Exercise objective =
An exact retyping of all lines below is the answer; pictures do not belong in it.
-- Given information follows --
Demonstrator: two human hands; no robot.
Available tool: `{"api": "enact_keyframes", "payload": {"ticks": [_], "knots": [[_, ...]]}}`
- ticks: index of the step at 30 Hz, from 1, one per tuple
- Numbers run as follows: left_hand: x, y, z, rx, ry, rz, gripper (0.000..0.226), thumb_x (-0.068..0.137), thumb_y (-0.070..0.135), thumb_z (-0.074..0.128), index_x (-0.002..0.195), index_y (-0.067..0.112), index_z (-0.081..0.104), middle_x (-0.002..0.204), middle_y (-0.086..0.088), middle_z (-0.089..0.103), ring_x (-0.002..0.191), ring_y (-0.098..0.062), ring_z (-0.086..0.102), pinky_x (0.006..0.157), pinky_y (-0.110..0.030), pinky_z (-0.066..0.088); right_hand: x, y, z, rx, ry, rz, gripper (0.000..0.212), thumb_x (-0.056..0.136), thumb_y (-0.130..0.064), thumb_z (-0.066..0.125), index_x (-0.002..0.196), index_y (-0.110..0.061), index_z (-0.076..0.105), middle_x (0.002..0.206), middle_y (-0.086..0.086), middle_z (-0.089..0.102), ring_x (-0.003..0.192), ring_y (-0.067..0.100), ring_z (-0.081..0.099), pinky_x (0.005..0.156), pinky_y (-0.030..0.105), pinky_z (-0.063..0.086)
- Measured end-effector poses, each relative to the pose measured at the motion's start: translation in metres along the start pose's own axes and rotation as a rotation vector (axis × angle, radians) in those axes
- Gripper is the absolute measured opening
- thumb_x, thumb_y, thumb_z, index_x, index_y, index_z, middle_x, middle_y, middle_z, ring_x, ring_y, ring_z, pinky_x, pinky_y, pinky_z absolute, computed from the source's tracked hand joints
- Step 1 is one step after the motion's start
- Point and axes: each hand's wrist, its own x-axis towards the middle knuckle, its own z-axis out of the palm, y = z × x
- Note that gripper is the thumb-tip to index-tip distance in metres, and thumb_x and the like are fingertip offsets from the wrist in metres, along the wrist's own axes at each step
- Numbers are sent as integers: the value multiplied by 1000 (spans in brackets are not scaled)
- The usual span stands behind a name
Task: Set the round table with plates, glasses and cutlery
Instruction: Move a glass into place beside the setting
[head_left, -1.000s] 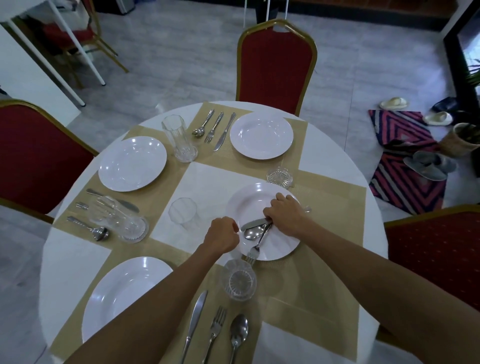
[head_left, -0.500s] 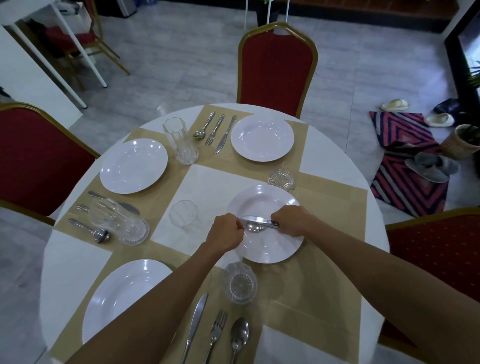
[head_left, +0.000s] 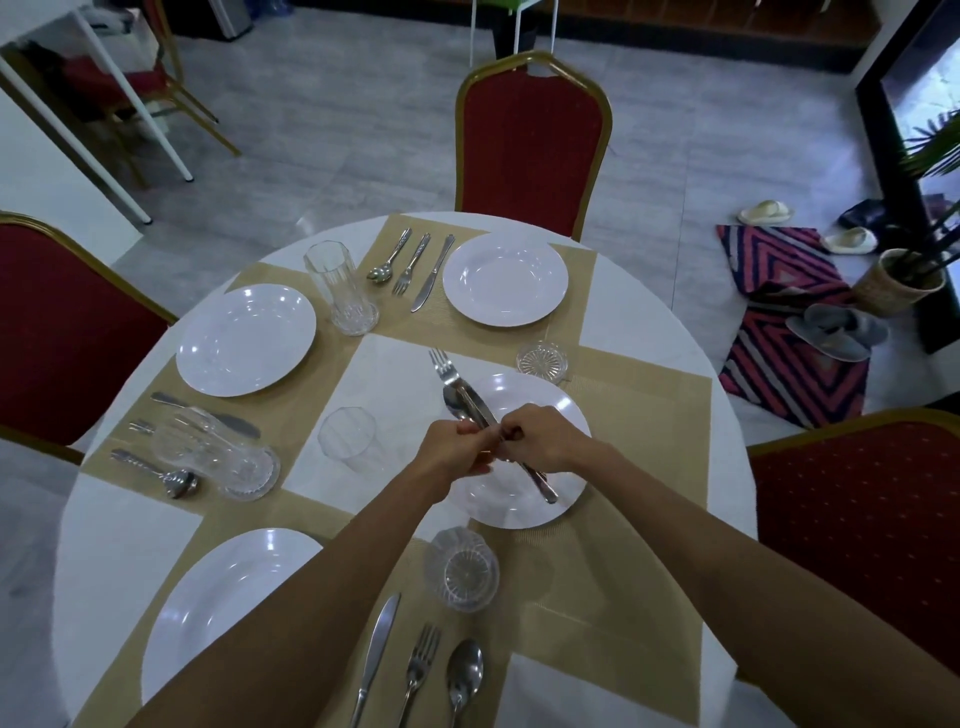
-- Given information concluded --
Response area =
Demonstrator: two human hands; no robot.
Available tool: `{"api": "enact_keyframes", "payload": {"ticks": [_], "knots": [[_, ...]]}}`
- ticks: index of the step at 30 Hz, from 1, one per tuple
- Numbers run as follows: left_hand: x, y, z, rx, ry, rz, gripper (0.000..0.226), thumb_x (-0.068..0.137), thumb_y (-0.070..0.135), thumb_z (-0.074..0.128), index_x (-0.002..0.195), index_y (-0.067..0.112), index_z (-0.081..0.104), middle_x (-0.002..0.204), middle_y (-0.086..0.088), middle_z (-0.089..0.103), ring_x (-0.002..0.191), ring_y (-0.098..0.062), ring_z (-0.086..0.102), pinky_x (0.006..0.157), pinky_y (-0.110..0.030), pinky_z (-0.066..0.088); right_hand: x, y, z, rx, ry, rz, gripper (0.000..0.212), thumb_x (-0.056..0.136), thumb_y (-0.130..0.064), thumb_z (-0.066..0.125), index_x (-0.002..0.196), index_y (-0.110..0.061), index_z (-0.076..0.105), middle_x (0.002..0.206), middle_y (-0.086..0.086), middle_z (-0.089..0.102), ring_x (-0.003..0.192), ring_y (-0.067..0.100), ring_z (-0.081..0.099), pinky_x (0.005..0.156), pinky_y (-0.030..0.105), pinky_z (-0.063..0.086)
- Measured end-effector poses, each relative to the pose measured at the motion's start: translation in metres along the start pose's own axes and rotation as a rotation vector (axis × angle, radians) in those axes
- Gripper is the absolute measured opening
- thumb_x, thumb_y, thumb_z, index_x, index_y, index_z, middle_x, middle_y, middle_z, ring_x, ring_y, ring_z, pinky_x, pinky_y, pinky_z absolute, computed from the source's tracked hand joints
- Step 1 is one step after the motion's start
- Point and axes: each hand's wrist, its own x-axis towards the middle knuckle, its own z-axis out of the palm, y = z × x
- Note that gripper is the thumb-tip to index-tip distance in metres, and thumb_x and the like are fingertip offsets from the wrist in metres, along the wrist's own axes at each step
- Numbers are sent as integers: the value multiplied by 1000 (spans in brackets are not scaled)
- The usual span stands behind a name
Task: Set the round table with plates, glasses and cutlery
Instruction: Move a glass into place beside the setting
[head_left, -1.000s] 
[head_left, -0.500s] 
[head_left, +0.000s] 

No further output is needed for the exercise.